Data segment:
****
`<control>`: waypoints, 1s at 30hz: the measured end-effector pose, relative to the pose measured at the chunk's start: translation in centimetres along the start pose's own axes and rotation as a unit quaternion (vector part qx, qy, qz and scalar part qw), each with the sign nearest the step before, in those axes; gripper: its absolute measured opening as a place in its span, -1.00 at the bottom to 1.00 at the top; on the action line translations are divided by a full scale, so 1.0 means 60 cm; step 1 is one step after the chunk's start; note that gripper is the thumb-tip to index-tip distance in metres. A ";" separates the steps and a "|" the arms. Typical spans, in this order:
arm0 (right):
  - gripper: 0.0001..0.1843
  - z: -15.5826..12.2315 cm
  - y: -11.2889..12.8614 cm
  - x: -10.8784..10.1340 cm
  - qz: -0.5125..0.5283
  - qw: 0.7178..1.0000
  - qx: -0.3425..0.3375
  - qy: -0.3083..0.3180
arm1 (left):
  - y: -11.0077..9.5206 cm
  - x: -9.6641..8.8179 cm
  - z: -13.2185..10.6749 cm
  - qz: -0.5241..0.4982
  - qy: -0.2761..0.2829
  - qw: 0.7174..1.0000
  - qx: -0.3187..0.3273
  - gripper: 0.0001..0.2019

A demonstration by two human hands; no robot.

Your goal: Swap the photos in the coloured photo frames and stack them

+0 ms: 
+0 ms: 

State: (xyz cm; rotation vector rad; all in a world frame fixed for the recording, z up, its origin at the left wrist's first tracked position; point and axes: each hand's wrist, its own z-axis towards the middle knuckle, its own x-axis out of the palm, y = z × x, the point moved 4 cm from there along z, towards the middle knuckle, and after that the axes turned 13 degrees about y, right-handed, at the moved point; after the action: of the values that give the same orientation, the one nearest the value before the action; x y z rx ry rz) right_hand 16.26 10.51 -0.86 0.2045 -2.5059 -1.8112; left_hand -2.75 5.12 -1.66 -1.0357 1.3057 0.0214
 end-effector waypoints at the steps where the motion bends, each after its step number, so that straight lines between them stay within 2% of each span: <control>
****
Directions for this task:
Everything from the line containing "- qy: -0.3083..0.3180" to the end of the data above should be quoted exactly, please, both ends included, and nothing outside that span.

Solution to this problem:
  - qy: -0.3083..0.3180
arm1 (left):
  - y: -11.0077..9.5206 cm
  - x: -9.6641..8.8179 cm
  - z: -13.2185..10.6749 cm
  - qz: -0.5241..0.4982
  - qy: -0.2761..0.2829
  - qw: 0.7174..1.0000
  - qx: -0.3187..0.3273
  - gripper: 0.0001..0.2019

A demonstration by two human hands; no robot.

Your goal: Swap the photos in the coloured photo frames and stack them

+0 ms: 
+0 ms: 

State: (xyz cm; rotation vector rad; all in a world frame fixed for the recording, z up, its origin at the left wrist's first tracked position; point and axes: each hand's wrist, its own z-axis towards the middle knuckle, its own x-axis out of the palm, y = z × x, the point moved 4 cm from there along z, towards the middle knuckle, and after that the axes turned 13 degrees about y, right-handed, at the moved point; after the action: of the values that give the same orientation, the one nearest the value before the action; x y z rx ry rz) right_hand 16.26 10.51 -0.86 0.2045 -2.5059 -1.8112; left_hand -2.75 5.12 -1.66 -1.0357 1.3057 0.0214
 end-effector waypoints at the steps where the motion bends, each after its step number, so that straight lines between them stay within 2% of each span: <control>

The answer requires no further additions.